▶ DIRECTIONS
The listing below should be written out exactly; please include all of it.

▶ THE RECORDS
+===+
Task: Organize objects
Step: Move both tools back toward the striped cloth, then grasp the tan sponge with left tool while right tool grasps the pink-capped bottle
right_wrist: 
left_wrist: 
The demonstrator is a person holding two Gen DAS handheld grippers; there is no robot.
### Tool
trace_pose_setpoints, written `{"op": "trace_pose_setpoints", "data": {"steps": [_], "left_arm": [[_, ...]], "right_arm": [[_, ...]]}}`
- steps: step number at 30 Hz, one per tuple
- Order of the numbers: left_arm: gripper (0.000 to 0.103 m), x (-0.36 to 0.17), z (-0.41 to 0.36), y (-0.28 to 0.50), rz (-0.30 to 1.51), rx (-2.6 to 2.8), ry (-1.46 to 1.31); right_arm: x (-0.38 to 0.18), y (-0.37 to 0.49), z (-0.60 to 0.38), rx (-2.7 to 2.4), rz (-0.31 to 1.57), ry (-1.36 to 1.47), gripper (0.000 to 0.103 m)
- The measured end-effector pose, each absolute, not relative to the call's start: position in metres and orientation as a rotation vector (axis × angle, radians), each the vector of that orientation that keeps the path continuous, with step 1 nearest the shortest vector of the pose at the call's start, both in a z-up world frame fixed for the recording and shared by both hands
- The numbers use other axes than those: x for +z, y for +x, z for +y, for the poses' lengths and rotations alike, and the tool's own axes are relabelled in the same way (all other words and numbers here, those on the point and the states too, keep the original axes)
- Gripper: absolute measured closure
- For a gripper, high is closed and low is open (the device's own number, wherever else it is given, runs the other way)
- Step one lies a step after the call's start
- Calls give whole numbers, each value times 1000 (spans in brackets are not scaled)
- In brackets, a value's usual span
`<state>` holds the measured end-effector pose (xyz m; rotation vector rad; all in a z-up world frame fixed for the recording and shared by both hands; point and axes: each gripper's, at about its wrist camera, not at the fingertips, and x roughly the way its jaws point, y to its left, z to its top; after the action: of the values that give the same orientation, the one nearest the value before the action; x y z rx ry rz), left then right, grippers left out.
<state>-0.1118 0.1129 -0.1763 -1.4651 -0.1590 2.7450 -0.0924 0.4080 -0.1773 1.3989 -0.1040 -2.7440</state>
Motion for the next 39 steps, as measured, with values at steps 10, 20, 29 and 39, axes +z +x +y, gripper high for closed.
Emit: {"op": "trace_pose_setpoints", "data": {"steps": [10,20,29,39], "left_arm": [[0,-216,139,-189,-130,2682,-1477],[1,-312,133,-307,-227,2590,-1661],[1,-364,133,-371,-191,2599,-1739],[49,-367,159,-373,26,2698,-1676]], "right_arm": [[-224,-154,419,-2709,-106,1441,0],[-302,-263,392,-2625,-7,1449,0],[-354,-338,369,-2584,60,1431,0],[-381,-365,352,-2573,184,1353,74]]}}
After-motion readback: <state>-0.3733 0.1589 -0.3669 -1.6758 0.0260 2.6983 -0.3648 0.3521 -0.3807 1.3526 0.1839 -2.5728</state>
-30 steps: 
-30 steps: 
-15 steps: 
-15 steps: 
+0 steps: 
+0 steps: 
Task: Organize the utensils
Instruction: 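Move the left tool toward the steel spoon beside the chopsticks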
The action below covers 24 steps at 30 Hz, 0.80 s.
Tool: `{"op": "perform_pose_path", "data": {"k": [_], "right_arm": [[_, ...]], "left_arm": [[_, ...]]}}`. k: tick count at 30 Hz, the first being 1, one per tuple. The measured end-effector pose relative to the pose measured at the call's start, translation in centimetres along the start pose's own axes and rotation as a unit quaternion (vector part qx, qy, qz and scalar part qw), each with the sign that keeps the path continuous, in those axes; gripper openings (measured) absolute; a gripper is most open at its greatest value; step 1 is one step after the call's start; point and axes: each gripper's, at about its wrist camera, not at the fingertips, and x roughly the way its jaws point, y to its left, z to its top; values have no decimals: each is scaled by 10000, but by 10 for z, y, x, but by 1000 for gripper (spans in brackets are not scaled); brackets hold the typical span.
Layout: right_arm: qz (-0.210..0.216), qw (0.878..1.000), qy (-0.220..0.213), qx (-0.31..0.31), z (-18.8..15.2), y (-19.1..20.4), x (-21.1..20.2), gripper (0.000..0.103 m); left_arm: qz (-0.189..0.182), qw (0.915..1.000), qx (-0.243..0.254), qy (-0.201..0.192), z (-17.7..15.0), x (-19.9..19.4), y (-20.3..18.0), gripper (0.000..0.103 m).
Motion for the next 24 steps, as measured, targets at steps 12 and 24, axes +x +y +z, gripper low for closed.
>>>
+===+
▶ ANSWER
Task: Organize objects
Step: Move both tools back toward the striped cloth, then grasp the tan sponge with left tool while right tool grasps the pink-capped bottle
right_wrist: 
left_wrist: 
The demonstrator is a person holding two Gen DAS handheld grippers; there is no robot.
### Tool
trace_pose_setpoints, written `{"op": "trace_pose_setpoints", "data": {"steps": [_], "left_arm": [[_, ...]], "right_arm": [[_, ...]]}}`
- steps: step number at 30 Hz, one per tuple
- Order of the numbers: left_arm: gripper (0.000 to 0.103 m), x (-0.36 to 0.17), z (-0.41 to 0.36), y (-0.28 to 0.50), rz (-0.30 to 1.51), rx (-2.6 to 2.8), ry (-1.46 to 1.31); right_arm: x (-0.38 to 0.18), y (-0.37 to 0.49), z (-0.60 to 0.38), rx (-2.7 to 2.4), rz (-0.31 to 1.57), ry (-1.36 to 1.47), gripper (0.000 to 0.103 m)
- The measured end-effector pose, each absolute, not relative to the call's start: position in metres and orientation as a rotation vector (axis × angle, radians), each the vector of that orientation that keeps the path continuous, with step 1 nearest the shortest vector of the pose at the call's start, both in a z-up world frame fixed for the recording and shared by both hands
- The numbers use other axes than those: x for +z, y for +x, z for +y, for the poses' lengths and rotations alike, and the tool's own axes are relabelled in the same way (all other words and numbers here, those on the point and the states too, keep the original axes)
- Gripper: absolute measured closure
- For a gripper, high is closed and low is open (the device's own number, wherever else it is given, runs the other way)
- Step one lies a step after the call's start
- Calls give whole numbers, each value times 1000 (spans in brackets are not scaled)
- In brackets, a value's usual span
`<state>` holds the measured end-effector pose (xyz m; rotation vector rad; all in a z-up world frame fixed for the recording and shared by both hands; point and axes: each gripper's, at about its wrist camera, not at the fingertips, and x roughly the way its jaws point, y to its left, z to its top; after the action: of the values that give the same orientation, the one nearest the value before the action; x y z rx ry rz), left then right, grippers left out.
<state>-0.1118 0.1129 -0.1763 -1.4651 -0.1590 2.7450 -0.0924 0.4080 -0.1773 1.3989 -0.1040 -2.7440</state>
Motion for the next 39 steps, as measured, with values at steps 10, 20, 29 and 39, axes +z +x +y, gripper high for closed.
Emit: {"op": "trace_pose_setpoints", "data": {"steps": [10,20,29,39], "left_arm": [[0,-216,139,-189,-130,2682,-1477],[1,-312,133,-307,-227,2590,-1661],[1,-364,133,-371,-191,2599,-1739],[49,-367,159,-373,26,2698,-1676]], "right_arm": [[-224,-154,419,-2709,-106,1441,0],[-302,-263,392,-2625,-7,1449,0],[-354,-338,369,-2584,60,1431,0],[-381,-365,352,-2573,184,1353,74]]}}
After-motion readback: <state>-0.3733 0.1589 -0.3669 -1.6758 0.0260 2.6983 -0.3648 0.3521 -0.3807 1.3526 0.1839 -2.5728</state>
-30 steps: 
-30 steps: 
-15 steps: 
-15 steps: 
+0 steps: 
+0 steps: 
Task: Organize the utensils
Instruction: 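Move the left tool toward the steel spoon beside the chopsticks
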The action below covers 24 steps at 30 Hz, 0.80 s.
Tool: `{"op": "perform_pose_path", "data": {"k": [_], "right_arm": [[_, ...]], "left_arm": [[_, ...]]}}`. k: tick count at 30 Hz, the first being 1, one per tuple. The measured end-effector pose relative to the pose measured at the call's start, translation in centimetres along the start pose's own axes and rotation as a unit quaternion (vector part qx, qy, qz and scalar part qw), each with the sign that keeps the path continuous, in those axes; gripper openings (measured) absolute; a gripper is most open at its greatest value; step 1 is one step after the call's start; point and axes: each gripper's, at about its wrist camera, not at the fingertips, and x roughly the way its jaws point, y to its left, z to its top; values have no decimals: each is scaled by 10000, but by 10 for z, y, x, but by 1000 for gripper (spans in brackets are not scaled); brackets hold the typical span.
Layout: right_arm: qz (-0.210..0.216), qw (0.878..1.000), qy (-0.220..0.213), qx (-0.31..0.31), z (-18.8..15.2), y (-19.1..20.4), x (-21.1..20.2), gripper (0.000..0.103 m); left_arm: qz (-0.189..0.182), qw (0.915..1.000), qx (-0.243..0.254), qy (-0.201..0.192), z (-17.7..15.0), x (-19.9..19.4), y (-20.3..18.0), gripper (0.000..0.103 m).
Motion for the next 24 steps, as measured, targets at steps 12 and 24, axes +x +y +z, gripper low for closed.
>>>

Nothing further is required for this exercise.